El Servicio de Evaluación Ambiental (SEA) emitió este lunes el Informe Consolidado de Evaluación y recomendó la aprobación del Estudio de Impacto Ambiental (EIA) del proyecto “Terminal Cerros de Valparaíso” TCVAL, una iniciativa que exige una inversión de US$900 millones y cuya obra podría quedar terminada hacia fines de 2029; la decisión final corresponde ahora a la dirección ejecutiva del SEA, liderada por Valentina Durán.
El proyecto, presentado originalmente en septiembre de 2014, suma 12 años de tramitación administrativa y judicial. En octubre de 2018 obtuvo una Resolución de Calificación Ambiental (RCA), pero enfrentó recursos de comunidades vecinas, gremios portuarios y autoridades locales, como el exalcalde Jorge Sharp y el gobernador regional Rodrigo Mundaca, que congelaron parte de su avance.
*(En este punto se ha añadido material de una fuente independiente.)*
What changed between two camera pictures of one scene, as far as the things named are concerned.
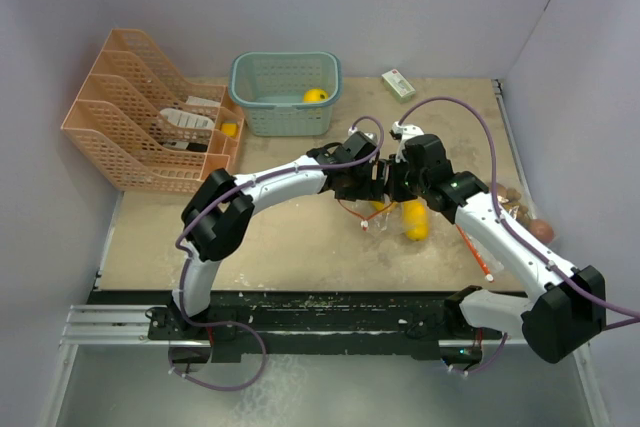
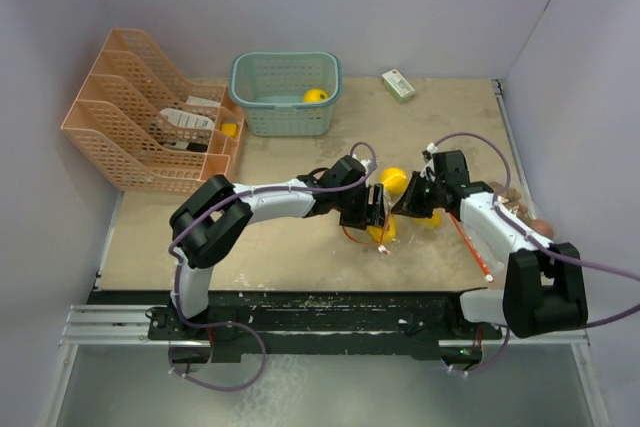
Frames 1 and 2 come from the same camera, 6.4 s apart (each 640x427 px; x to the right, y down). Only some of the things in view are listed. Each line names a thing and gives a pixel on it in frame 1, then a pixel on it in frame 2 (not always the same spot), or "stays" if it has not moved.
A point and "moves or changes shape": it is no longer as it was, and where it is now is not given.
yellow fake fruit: x=416 y=219 -> x=434 y=221
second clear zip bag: x=487 y=264 stays
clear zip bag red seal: x=390 y=220 moves or changes shape
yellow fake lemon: x=315 y=96 stays
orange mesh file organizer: x=144 y=128 stays
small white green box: x=398 y=85 stays
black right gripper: x=394 y=193 -> x=408 y=205
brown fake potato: x=542 y=230 stays
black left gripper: x=373 y=189 -> x=369 y=214
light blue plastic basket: x=286 y=93 stays
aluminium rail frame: x=95 y=325 stays
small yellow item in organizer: x=229 y=129 stays
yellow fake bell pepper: x=383 y=205 moves or changes shape
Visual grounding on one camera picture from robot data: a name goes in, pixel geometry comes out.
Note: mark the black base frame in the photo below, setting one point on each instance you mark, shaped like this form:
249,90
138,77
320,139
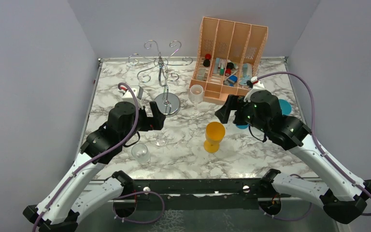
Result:
195,194

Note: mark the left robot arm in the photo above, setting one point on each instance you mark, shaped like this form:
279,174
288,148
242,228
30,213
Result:
64,208

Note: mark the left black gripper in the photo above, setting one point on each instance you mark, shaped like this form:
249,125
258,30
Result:
155,123

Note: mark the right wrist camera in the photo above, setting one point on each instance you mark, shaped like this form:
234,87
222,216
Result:
255,85

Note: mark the short clear wine glass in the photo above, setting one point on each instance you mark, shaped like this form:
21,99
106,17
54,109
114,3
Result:
196,96

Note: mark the blue plastic goblet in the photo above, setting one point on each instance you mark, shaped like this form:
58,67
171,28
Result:
242,127
285,106

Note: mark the peach desk organizer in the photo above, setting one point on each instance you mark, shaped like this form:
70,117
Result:
229,53

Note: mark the tall clear wine glass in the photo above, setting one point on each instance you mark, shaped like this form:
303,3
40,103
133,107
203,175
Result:
158,138

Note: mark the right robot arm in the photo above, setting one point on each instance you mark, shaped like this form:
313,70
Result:
342,195

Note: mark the chrome wine glass rack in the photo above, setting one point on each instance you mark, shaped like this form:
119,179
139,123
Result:
168,103

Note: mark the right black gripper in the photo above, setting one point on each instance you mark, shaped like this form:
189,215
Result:
231,103

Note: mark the orange plastic goblet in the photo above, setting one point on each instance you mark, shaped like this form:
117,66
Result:
214,134

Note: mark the ribbed clear glass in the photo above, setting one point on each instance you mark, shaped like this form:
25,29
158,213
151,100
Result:
141,153

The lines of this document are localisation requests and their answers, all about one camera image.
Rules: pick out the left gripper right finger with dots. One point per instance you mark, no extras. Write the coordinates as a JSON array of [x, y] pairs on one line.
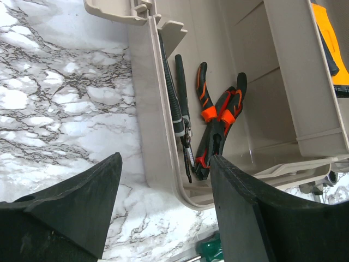
[[258, 222]]

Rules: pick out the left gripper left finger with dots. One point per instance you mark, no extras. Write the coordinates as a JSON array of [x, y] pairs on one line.
[[68, 221]]

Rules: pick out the green stubby screwdriver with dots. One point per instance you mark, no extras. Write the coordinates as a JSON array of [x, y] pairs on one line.
[[207, 250]]

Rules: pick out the beige translucent tool box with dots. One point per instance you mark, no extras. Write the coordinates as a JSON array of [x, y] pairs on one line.
[[292, 129]]

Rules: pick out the red black pliers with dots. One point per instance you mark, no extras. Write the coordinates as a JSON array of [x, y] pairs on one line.
[[219, 117]]

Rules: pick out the grey wire stripper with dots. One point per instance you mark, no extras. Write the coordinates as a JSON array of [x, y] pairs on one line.
[[179, 108]]
El texto del SEA, recogido en el Informe Consolidado de Evaluación (ICE), concluye que el proyecto cumple con la normativa ambiental identificada y que incorpora medidas de mitigación y compensación. En el propio ICE se afirma que "el proyecto cumple con la normativa de carácter ambiental aplicable... y se hace cargo de los efectos, características y circunstancias establecidas en el artículo 11 de la Ley N°19.300", en referencia a la ley sobre bases del medio ambiente.
La Empresa Portuaria de Valparaíso (EPV), estatal propietaria de los activos portuarios, deberá ahora impulsar la siguiente etapa: el proyecto contempla una licitación a privados para ejecutar la obra y ampliar la zona de operación de contenedores, con el objetivo de aumentar la capacidad de transferencia de carga en el terminal. En la práctica, esto es como agregar un nuevo carril a una autopista portuaria para que entren y salgan más camiones sin tanta congestión.
Para la logística nacional, una mayor capacidad en Valparaíso podría aliviar cuellos de botella en el sistema de exportación e importación, y cambiar la dinámica regional de distribución. Sin embargo, los beneficios concretos en costos de transporte o tiempos de despacho dependerán de la adjudicación del proyecto y de cómo se implemente la obra, factores que se definirán en la licitación.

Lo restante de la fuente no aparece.